* **Work required**:
Copy each line below in which the string "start" appears.

* **Information supplied**:
---
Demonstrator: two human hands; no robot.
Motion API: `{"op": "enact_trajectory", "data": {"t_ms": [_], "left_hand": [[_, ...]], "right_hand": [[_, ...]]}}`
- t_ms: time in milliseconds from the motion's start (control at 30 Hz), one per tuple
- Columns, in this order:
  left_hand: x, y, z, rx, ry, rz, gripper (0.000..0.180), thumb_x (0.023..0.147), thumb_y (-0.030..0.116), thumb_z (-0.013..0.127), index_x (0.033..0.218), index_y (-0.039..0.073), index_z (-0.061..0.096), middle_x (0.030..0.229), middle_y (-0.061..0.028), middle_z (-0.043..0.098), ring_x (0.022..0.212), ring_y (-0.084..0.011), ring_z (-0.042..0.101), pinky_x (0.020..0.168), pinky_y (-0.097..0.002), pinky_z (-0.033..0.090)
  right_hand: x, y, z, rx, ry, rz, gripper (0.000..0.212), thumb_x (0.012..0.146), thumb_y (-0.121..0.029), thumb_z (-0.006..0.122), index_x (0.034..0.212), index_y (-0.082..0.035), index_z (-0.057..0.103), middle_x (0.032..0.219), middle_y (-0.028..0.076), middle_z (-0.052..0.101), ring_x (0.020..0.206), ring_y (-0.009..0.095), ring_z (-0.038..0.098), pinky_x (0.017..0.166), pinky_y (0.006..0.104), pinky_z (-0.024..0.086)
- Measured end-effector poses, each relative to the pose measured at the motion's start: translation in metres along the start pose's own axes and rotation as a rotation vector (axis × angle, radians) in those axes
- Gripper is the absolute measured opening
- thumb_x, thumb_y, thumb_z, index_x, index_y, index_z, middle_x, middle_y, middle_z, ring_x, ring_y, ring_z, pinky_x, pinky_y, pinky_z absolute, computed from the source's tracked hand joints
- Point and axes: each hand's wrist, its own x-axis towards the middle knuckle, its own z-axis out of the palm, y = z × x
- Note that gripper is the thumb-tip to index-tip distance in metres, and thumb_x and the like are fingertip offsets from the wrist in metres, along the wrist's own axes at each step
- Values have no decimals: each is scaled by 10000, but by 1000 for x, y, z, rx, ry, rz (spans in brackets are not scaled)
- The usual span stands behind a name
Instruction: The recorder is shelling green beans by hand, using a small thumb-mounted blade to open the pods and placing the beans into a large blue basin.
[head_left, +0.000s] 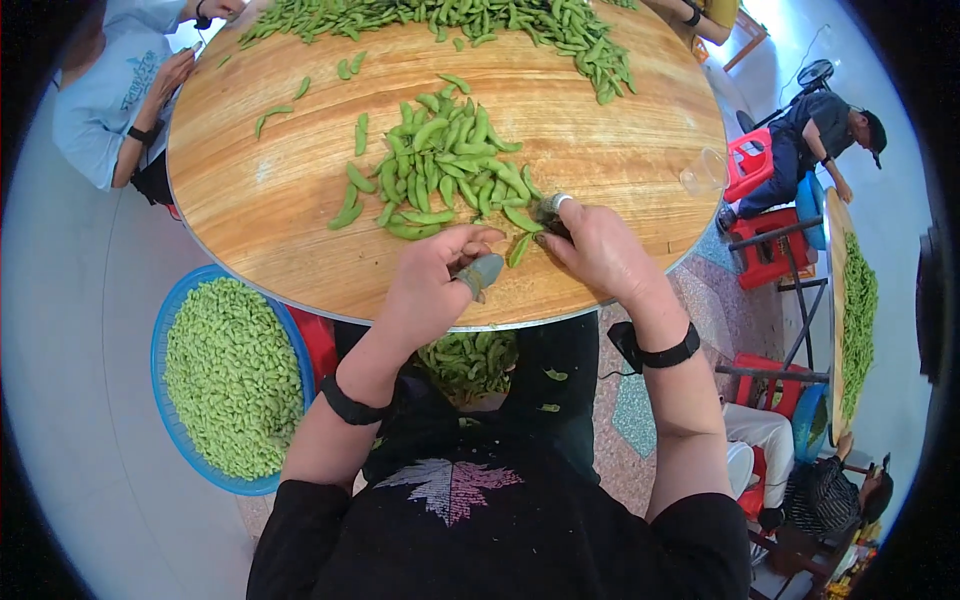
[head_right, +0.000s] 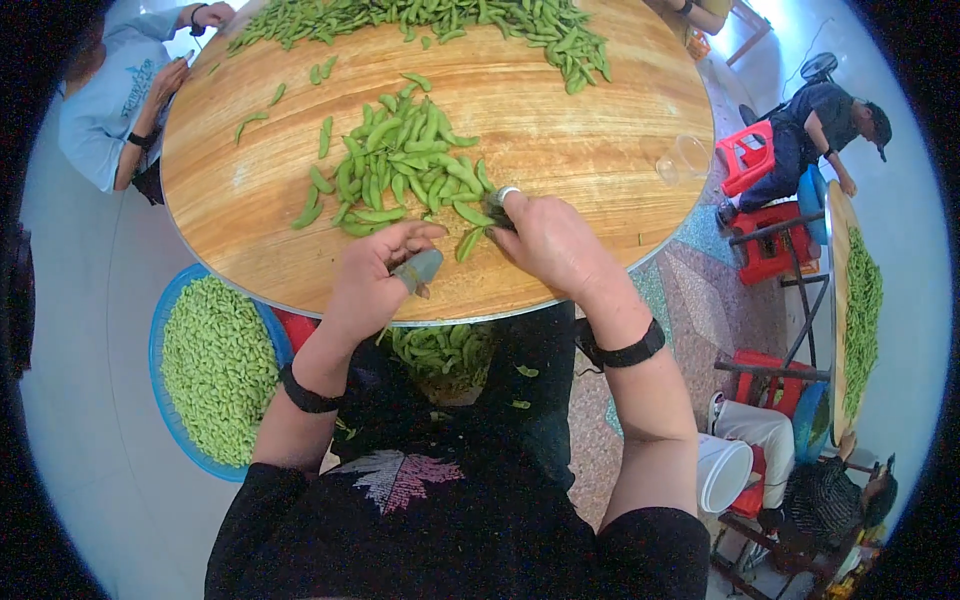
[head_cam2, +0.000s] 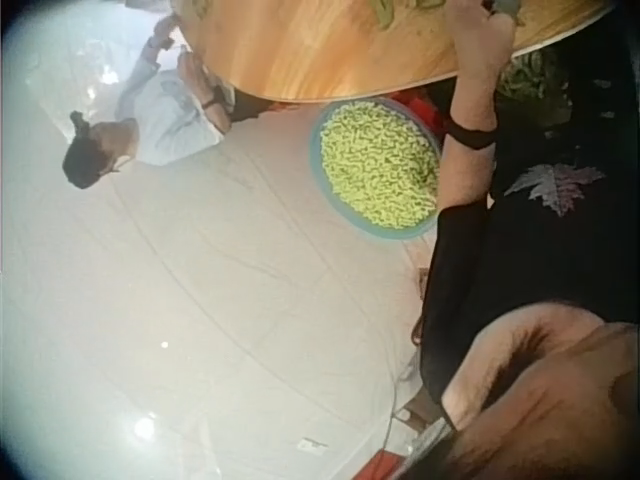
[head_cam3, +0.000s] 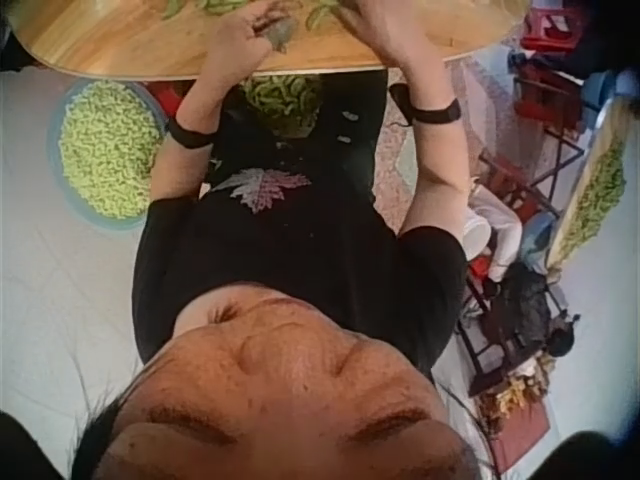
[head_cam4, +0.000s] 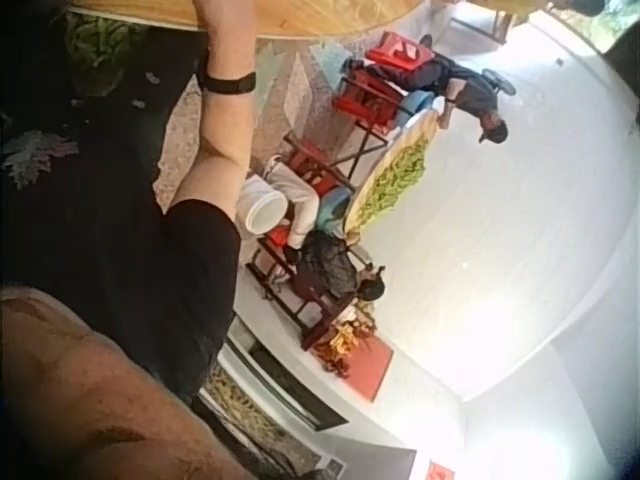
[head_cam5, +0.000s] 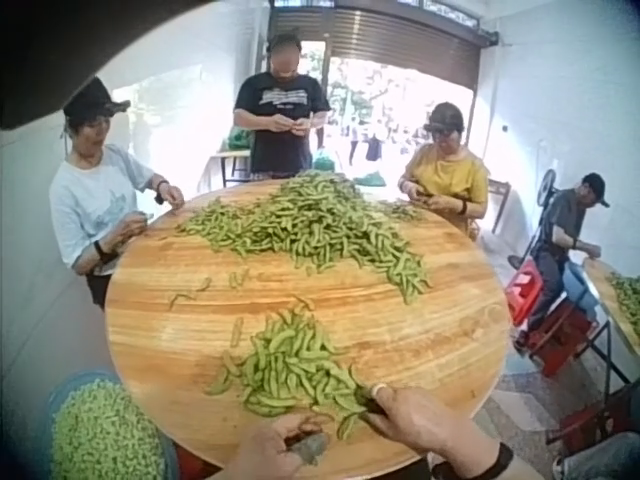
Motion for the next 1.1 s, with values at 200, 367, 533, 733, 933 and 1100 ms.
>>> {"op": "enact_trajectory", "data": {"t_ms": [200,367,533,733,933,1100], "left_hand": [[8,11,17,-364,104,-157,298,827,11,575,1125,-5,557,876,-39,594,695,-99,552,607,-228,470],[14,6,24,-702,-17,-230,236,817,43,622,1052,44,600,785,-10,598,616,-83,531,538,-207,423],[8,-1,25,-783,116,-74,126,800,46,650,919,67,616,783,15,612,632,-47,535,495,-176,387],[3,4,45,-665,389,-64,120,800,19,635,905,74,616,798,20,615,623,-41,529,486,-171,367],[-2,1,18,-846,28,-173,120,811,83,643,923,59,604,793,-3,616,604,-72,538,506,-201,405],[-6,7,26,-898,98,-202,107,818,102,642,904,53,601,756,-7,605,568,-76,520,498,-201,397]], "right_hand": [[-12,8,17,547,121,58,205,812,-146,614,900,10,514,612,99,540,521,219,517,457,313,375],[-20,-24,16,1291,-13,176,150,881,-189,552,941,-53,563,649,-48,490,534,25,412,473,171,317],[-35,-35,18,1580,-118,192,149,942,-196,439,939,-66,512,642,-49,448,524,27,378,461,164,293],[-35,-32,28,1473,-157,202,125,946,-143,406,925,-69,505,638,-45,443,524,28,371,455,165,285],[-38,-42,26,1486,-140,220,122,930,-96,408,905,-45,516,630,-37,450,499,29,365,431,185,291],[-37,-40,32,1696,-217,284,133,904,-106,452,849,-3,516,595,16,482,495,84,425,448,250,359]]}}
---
* **Answer to the problem**:
- t_ms: time in milliseconds from the motion's start (control at 30 Hz), one per tuple
- Measured end-effector poses, each relative to the pose measured at the motion's start: translation in metres along the start pose's own axes and rotation as a rotation vector (axis × angle, radians) in those axes

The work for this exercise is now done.